Today's post in honor of the 2011 Cephalopod Awareness Days. October 11th is Myths and Legends Day.

And what better way to celebrate than with an account of the newly discovered Triassic Kraken, you know, the one who made a self-portrait with the vertebral discs of dinosaurs a couple of millions years ago?
The evidence is at Berlin-Ichthyosaur State Park in Nevada, where McMenamin and his daughter spent a few days this summer. It's a site where the remains of nine 45-foot (14-meter) ichthyosaurs, of the species Shonisaurus popularis can be found. . . . Among the evidences of the kraken attacks are many more ribs broken in the shonisaur fossils than would seem accidental and the twisted necks of the ichthyosaurs. "It was either drowning them or breaking their necks." Of course, it's the perfect Triassic crime because octopuses are mostly soft-bodied and don't fossilize well.

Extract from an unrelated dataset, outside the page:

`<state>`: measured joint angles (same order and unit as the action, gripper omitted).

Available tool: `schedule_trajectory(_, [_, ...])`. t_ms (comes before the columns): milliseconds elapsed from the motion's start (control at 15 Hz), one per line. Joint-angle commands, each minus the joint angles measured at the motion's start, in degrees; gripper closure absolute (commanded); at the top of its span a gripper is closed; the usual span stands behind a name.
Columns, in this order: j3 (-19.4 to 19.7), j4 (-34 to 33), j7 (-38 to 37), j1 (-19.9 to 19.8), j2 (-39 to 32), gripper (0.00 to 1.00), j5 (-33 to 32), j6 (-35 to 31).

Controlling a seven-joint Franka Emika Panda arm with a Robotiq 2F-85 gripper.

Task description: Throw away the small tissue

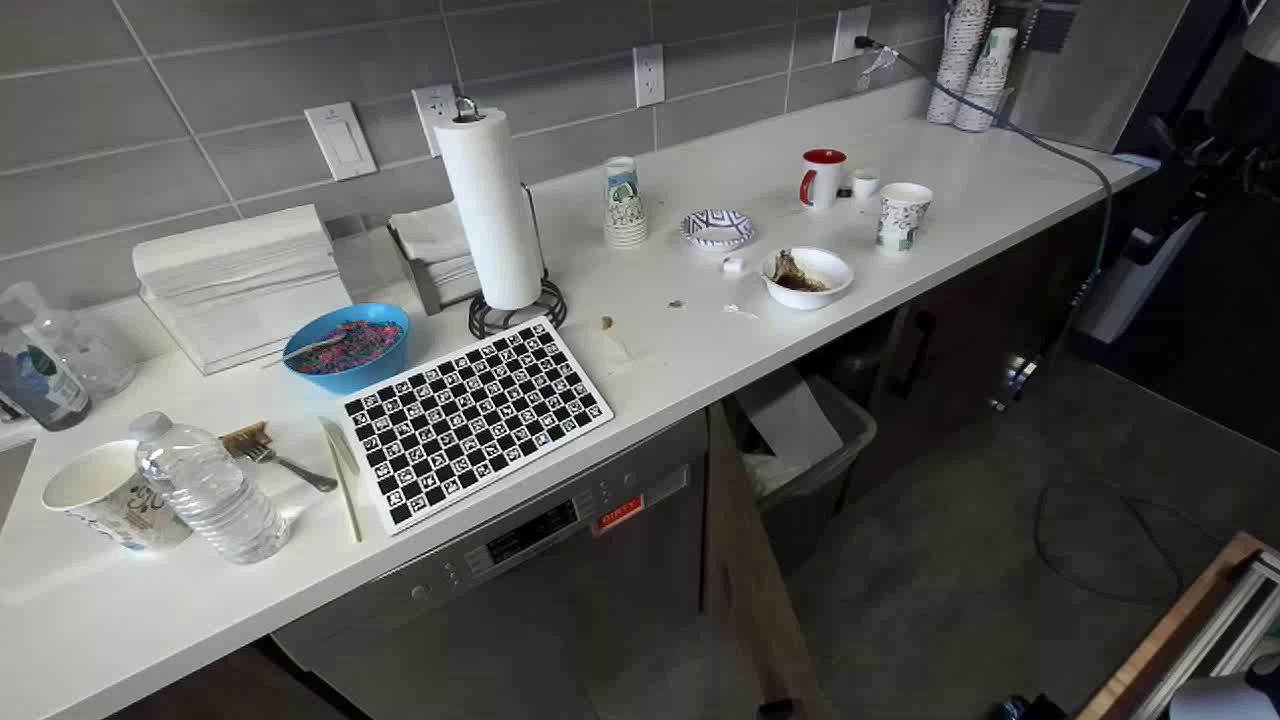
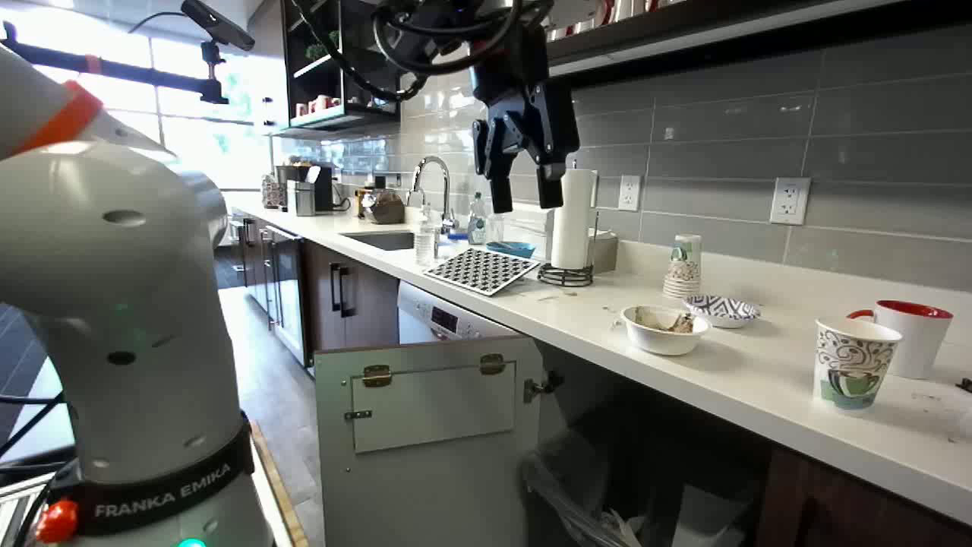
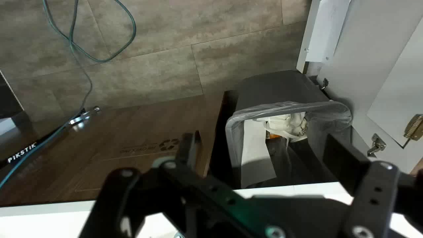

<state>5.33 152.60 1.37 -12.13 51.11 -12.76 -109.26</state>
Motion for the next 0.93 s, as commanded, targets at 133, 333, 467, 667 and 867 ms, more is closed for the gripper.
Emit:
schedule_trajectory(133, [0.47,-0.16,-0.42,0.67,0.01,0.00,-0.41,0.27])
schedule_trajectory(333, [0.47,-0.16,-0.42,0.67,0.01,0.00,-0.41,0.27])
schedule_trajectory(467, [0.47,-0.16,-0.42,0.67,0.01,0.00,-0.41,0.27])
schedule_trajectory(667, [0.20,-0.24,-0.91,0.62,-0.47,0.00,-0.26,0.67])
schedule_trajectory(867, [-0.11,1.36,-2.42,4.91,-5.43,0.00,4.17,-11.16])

If your reaction to this bizarre claim is to snort something that starts with B and ends with it, you're not alone. Wired's Brian Switek offers scathing commentary on the "discovery" itself . . .
The McMenamins’ entire case is based on peculiar inferences about the site. It is a case of reading the scattered bones as if they were tea leaves able to tell someone’s fortune.

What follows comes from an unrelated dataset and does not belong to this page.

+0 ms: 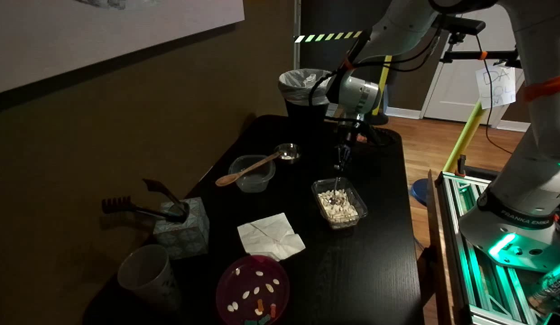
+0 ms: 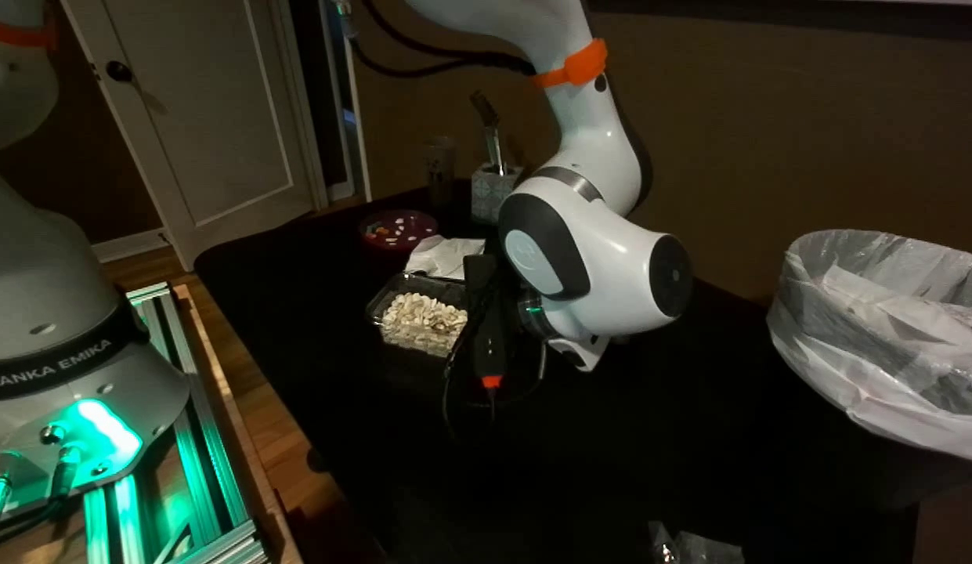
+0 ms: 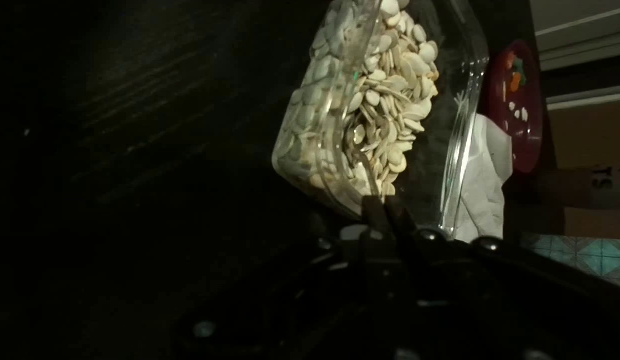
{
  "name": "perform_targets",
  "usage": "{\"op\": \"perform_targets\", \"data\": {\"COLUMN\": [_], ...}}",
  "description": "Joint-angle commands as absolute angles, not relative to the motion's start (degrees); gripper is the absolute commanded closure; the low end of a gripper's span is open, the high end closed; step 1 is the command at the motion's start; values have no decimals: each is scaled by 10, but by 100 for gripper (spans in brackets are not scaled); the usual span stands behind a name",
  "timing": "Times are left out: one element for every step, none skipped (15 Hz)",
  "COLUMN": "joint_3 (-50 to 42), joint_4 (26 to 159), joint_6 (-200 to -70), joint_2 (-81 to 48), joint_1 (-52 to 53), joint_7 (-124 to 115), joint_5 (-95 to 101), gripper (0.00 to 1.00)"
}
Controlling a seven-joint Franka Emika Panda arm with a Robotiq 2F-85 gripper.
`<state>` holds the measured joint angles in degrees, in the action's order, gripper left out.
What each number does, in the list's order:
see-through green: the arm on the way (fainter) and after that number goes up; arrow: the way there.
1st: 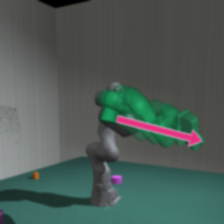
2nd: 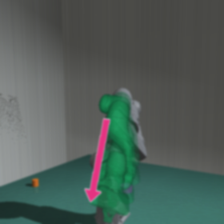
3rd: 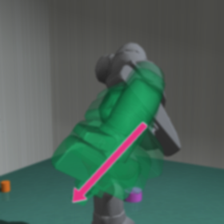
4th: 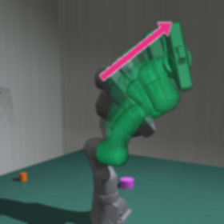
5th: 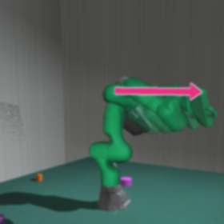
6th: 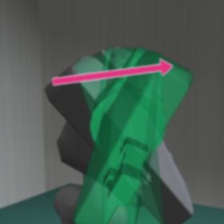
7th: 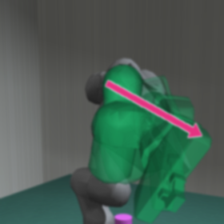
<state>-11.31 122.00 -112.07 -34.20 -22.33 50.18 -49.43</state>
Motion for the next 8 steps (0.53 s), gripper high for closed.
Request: {"op": "perform_targets", "data": {"joint_3": [-112,-111,-109,-108,-107,-104,-102,-97], "joint_4": [1155,1142,1129,1117,1106,1096,1087,1077], "joint_6": [-1083,-1066,-1045,-1026,-1013,-998,-982,-965], "joint_2": [-418,-427,-434,-442,-448,-456,-463,-469], "joint_1": [-218,-219,-222,-225,-227,-229,-233,-238], "joint_7": [422,402,384,367,353,343,337,336], "joint_5": [-452,-445,-438,-429,-421,-415,-411,-409], "gripper": [99,99,99,99,99,99,99,99]}}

. . . and the media hype surrounding it:
No outside expert was contacted for another opinion in any of the stories — standard practice in science journalism — and, frankly, all the stories reek of churnalism. What does it say about the general quality of science reporting when major news sources are content to repackage sensationalist, evidence-lite speculations and print them without further thought or comment?
And Kevin Z at Deep-Sea News--tongue firmly planted in his cheek--promptly took Switek to task for smashing all our hopes and dreams.
Don’t go out there on the internet and ruin it for the rest of us with your *facts* and *arguments* and accumulated knowledge through years of researching stuff.
Really, what more is there for me to say? I can only offer my own humble opinion, which is that the McMenamins' are simply having a laugh, telling a humorous tale, making a practical joke, if you will. Writing up fictitious science is a practice not without tradition, the Sokal affair being one of the most famous, although my personal favorite is Karl Banse's paper on Mermaids--Their Biology, Culture, and Demise.

Time will tell. Let me close with the final words of the McMenamins' abstract, which are undeniably truthful:
The submarine contest between cephalopods and seagoing tetrapods has a long history. A Triassic kraken would have posed a deadly risk for shonisaurs as they dove in pursuit of their smaller cephalopod prey.